What you need to do = The answer is to be an exact copy of the lines below running from the line with "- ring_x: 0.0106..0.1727" down to the line with "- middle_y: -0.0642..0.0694", both ends included, and nothing more.

(Collected data)
■ ■ ■ ■ ■

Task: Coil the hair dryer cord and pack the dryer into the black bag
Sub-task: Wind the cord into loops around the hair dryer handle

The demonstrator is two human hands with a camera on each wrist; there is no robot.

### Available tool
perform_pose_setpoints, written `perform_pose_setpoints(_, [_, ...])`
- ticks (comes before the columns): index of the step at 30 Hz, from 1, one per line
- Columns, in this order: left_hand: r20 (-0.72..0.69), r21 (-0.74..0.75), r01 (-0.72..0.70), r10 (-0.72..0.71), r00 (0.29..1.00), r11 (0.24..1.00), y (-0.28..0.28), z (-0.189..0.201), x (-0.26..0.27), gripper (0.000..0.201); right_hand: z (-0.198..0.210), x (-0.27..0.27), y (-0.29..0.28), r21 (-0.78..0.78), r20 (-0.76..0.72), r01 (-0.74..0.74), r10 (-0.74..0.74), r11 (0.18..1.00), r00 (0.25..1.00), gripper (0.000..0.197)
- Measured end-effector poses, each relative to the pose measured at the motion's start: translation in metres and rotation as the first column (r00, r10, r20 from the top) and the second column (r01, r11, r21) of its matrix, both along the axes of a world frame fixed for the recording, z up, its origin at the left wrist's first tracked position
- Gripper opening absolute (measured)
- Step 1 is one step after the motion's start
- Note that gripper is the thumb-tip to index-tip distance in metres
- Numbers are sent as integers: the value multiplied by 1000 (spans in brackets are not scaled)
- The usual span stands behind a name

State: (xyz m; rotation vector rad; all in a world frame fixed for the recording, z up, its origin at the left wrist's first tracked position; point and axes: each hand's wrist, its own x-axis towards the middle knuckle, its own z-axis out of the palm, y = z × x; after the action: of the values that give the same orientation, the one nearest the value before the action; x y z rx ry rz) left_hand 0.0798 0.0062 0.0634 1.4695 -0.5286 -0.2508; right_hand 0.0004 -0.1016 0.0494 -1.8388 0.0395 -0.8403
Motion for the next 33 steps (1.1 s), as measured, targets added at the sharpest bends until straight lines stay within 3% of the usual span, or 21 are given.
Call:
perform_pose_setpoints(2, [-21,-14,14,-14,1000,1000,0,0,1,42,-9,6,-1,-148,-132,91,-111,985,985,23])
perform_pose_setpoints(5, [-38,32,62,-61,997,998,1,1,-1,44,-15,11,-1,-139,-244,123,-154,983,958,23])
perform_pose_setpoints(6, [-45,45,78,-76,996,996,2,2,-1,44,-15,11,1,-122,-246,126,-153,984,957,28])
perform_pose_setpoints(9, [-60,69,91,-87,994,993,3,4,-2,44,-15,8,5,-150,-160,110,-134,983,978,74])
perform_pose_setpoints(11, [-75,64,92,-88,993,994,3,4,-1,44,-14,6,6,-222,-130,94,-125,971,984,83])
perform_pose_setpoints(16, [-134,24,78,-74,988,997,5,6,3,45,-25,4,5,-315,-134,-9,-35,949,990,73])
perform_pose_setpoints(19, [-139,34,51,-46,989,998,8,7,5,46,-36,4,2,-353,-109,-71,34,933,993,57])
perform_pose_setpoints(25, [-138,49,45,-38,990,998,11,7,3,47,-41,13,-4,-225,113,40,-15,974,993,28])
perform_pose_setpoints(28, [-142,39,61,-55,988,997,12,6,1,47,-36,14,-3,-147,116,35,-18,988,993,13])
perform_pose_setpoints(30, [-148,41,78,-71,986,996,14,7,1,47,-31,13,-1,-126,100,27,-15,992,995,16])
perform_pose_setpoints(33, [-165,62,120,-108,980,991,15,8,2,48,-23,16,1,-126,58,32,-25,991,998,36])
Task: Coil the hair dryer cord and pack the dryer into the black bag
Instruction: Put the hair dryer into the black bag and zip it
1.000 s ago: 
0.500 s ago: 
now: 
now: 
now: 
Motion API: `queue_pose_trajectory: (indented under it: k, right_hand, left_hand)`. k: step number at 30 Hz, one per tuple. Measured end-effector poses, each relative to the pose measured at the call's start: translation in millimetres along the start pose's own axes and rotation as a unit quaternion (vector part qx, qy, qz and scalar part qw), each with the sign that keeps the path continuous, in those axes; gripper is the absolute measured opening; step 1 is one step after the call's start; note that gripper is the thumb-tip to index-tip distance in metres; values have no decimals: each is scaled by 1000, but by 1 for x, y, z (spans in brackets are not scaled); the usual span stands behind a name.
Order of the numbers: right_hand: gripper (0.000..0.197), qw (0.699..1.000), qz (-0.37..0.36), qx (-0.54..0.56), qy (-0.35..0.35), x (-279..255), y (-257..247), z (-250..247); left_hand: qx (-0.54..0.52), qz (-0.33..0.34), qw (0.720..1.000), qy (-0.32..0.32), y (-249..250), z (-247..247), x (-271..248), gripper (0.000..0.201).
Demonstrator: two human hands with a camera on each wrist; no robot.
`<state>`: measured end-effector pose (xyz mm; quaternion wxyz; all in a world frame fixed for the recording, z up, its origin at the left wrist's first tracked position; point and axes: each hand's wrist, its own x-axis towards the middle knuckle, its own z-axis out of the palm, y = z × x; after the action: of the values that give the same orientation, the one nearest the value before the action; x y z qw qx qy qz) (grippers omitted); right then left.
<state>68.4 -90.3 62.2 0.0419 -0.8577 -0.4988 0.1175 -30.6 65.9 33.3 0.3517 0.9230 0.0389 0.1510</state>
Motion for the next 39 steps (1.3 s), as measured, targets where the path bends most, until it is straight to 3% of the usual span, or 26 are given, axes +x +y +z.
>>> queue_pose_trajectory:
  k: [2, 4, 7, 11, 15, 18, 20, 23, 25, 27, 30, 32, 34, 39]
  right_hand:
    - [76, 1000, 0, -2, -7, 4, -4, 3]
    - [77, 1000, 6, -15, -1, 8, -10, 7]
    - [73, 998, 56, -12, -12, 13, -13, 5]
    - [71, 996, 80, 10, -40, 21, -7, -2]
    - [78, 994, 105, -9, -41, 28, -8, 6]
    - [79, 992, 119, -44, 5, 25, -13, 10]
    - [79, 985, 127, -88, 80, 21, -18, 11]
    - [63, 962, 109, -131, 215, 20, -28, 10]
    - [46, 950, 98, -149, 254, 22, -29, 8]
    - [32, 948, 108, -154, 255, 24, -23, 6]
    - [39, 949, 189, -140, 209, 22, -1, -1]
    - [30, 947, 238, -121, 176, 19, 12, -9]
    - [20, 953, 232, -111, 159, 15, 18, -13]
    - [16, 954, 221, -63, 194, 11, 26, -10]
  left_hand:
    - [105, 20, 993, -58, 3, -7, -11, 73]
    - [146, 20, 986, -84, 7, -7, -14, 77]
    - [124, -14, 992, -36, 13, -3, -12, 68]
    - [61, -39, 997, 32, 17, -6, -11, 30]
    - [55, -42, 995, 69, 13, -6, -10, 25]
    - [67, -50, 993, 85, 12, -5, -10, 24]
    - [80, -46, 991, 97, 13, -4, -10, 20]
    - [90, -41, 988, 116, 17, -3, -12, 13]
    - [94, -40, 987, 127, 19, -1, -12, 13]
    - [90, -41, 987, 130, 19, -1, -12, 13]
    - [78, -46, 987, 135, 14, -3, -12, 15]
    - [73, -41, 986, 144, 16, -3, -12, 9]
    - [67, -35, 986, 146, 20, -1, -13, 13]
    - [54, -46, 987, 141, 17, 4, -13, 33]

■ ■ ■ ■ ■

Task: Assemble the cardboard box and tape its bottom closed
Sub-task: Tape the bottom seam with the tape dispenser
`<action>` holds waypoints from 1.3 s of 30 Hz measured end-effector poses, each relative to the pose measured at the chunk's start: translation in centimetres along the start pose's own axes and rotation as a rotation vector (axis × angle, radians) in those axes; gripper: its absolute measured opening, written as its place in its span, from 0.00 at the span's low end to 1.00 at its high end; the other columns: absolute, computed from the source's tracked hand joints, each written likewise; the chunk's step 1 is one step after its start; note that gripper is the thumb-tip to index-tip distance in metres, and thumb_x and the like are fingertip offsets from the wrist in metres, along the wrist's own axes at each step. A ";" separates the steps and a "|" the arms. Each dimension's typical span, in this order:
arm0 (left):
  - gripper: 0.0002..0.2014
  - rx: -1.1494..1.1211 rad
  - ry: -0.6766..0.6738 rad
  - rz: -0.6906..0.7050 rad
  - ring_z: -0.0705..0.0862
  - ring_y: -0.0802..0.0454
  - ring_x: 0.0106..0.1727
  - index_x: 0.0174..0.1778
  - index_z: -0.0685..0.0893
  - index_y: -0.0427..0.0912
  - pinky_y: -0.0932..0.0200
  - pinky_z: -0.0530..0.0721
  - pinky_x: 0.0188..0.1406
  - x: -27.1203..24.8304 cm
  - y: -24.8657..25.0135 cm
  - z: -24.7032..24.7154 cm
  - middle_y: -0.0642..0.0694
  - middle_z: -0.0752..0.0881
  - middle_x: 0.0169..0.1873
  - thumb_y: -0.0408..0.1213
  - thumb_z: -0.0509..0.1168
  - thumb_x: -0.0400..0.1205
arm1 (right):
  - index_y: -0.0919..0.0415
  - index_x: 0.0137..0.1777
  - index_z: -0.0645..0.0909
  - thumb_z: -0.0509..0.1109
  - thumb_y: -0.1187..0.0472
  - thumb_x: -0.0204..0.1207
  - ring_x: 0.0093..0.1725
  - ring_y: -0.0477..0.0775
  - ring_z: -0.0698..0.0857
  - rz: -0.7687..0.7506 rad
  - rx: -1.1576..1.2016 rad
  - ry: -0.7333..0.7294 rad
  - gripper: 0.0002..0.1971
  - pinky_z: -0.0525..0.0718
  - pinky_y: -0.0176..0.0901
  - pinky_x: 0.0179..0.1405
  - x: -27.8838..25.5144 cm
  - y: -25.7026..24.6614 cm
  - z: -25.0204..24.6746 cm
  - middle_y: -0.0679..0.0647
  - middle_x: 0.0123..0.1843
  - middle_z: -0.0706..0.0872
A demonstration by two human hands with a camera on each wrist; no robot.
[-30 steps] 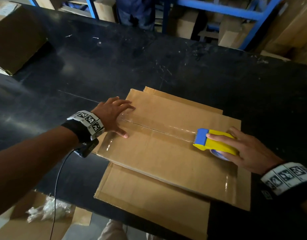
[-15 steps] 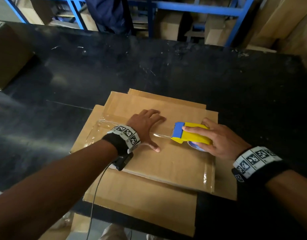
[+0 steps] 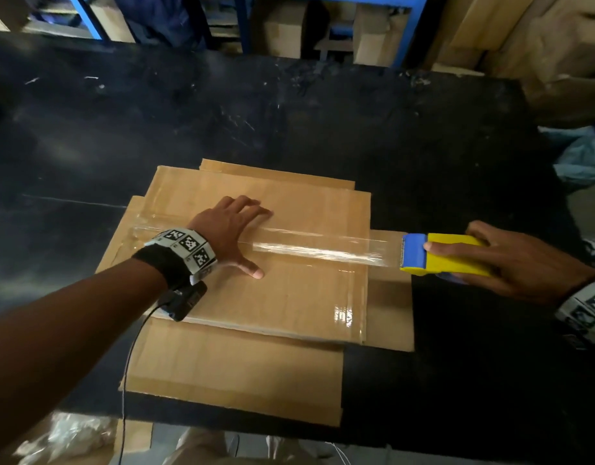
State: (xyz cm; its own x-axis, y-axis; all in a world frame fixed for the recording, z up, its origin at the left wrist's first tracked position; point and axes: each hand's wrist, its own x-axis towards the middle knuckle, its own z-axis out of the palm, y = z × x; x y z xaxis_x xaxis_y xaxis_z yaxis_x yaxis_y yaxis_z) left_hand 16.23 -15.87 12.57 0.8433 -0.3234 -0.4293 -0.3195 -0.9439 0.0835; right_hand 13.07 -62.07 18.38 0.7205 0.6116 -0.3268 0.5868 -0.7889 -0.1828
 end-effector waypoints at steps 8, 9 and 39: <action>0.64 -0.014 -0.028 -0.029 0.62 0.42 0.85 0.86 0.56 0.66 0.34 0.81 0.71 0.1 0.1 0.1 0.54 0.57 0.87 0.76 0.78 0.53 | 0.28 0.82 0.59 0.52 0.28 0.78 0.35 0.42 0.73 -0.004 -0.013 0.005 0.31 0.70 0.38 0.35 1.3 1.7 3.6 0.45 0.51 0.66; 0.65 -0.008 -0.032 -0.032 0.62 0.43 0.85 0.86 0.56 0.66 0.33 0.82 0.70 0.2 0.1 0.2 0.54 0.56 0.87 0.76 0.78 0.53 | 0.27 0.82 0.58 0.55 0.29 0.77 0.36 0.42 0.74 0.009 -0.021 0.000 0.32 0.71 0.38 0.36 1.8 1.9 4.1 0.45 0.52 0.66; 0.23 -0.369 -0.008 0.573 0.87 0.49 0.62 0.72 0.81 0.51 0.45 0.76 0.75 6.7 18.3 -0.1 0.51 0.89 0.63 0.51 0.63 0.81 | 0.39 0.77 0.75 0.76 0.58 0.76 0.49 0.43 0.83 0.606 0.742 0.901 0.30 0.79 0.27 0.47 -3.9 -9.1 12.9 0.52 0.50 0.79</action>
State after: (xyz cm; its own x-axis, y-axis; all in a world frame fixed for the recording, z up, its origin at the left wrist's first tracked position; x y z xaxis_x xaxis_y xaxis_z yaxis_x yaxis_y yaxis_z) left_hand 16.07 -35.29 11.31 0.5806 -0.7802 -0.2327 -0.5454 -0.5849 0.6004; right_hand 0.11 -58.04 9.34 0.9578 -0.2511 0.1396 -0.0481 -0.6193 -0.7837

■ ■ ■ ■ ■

Reply =
  - ring_x: 0.0106..0.1727
  - index_x: 0.0174..0.1778
  - index_z: -0.0685..0.0893
  - index_y: -0.0427..0.0912
  - pinky_y: -0.0932..0.0200
  - pinky_z: -0.0530..0.0721
  - pinky_x: 0.0188..0.1406
  - x: -27.1203..24.8304 cm
  - y: -24.8657..25.0135 cm
  - z: -24.7032..24.7154 cm
  - middle_y: -0.0642..0.0694

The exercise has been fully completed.